An estimated 3% of the global human population has been infected with the hepatitis C virus (HCV), many of whom are unaware of their infection status. Unlike other members of the virus family Flaviviridae, HCV causes acute and chronic infection in humans. Symptoms of acute infection are typically mild and, despite the early response mounted by the immune system, viral clearance occurs in only 15–20% of untreated cases. In the remaining individuals who become chronically-infected, the virus can, over many years, cause liver cirrhosis, hepatocellular carcinoma, and other related diseases. Genetically, HCV is a very diverse virus and up to 50% of nucleotide sites may vary among HCV strains belonging to different genotypes. The high genetic diversity of HCV is the product of both a high rate of molecular evolution and a proposed long-term association of the virus with human populations [1].

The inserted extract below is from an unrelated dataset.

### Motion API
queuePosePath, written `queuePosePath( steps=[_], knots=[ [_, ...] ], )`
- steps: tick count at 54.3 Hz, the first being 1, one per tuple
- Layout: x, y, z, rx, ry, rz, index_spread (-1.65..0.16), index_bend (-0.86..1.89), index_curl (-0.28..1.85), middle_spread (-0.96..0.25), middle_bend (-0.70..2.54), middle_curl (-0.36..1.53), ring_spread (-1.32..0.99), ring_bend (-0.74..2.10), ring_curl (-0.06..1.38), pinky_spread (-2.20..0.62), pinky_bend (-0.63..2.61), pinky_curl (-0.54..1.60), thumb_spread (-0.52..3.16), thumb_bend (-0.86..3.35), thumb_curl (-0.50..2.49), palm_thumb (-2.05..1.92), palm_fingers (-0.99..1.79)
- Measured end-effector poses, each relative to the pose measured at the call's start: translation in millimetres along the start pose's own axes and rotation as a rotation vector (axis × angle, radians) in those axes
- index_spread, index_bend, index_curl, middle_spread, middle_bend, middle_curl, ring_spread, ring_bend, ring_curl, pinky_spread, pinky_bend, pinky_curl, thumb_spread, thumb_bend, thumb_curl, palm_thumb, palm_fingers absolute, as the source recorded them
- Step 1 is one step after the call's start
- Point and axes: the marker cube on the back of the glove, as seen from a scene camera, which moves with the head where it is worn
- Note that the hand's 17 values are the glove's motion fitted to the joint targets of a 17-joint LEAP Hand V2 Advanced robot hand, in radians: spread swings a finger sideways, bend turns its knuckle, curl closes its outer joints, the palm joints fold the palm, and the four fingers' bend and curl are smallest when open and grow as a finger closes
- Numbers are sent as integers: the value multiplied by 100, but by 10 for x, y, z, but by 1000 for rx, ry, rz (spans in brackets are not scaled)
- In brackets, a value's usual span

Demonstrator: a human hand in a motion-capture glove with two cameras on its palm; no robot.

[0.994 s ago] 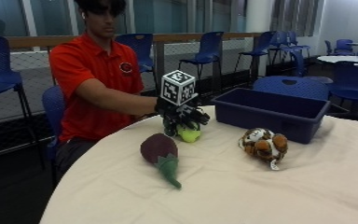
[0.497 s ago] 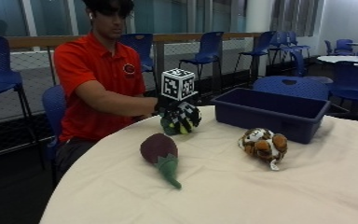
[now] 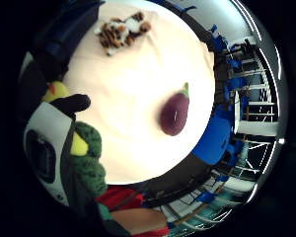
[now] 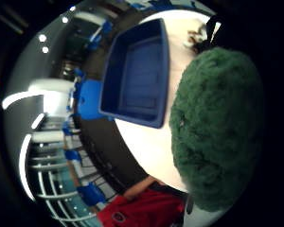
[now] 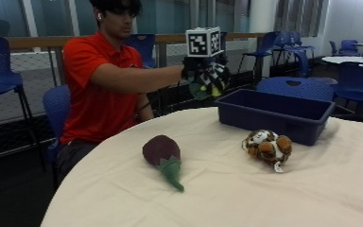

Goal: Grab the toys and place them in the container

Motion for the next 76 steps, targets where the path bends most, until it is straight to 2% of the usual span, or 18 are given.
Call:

Prior to the discovery in 2003 of an atypical HCV genotype 2 strain that can readily replicate in hepatoma cell lines [2], the development of HCV-specific antiviral drugs was comparatively slow and, until recently, standard drug treatment for HCV infection was non-specific and involved long courses of interferon and ribavirin. However, newly approved direct-acting antiviral (DAA) drugs that target the HCV life cycle are highly effective, leading to viral clearance in >90% of patients within 12 to 24 weeks of treatment [37]. Interestingly, these clinical successes have been achieved despite relatively little being known about the in vivo dynamics of HCV replication, host cell infection, and evolution.

Most of our understanding of HCV replication behaviour within infected individuals has come from mathematical models of virus kinetics [8], which are typically fitted to measurements of viral load from longitudinal samples of peripheral blood. Simple models that employ a mass action mechanism of infection can explain the two-phase decline in HCV viral load following interferon-based drug therapy and have demonstrated (i) a high turnover of virions in peripheral blood [9], (ii) a high variance among patients in the mean lifespan of infected cells, ranging from 2–70 days [9], and (iii) that approximately 3% of virions in serum result from extra-hepatic replication [10]. More complex viral load dynamics, including triphasic decline and the failure of drugs to fully eradicate the virus, have been explained by adding proliferation of infected and non-infected hepatocytes to the model [11]. However, it is unclear whether division of infected hepatocytes requires active virus replication, or whether HCV is passively transferred between parent and daughter cells.

An alternate hypothesis, that HCV persists in exceptionally long-lived cells during chronic infection, has been discounted [11, 12]; yet it is known that uninfected hepatocytes have a significantly slower turnover than the main target cells of HIV (CD4+ T lymphocytes) and are thought to survive for years [13]. Further, despite the important insights revealed by mass-action models of HCV virus kinetics, they cannot fully reconcile all aspects of chronic HCV infection in vivo. This includes observations of cell-to-cell virus transmission [1416], foci of infection within the liver [1721], and viral re-emergence after drug therapy has temporarily reduced viremia in peripheral blood to undetectable levels [2225].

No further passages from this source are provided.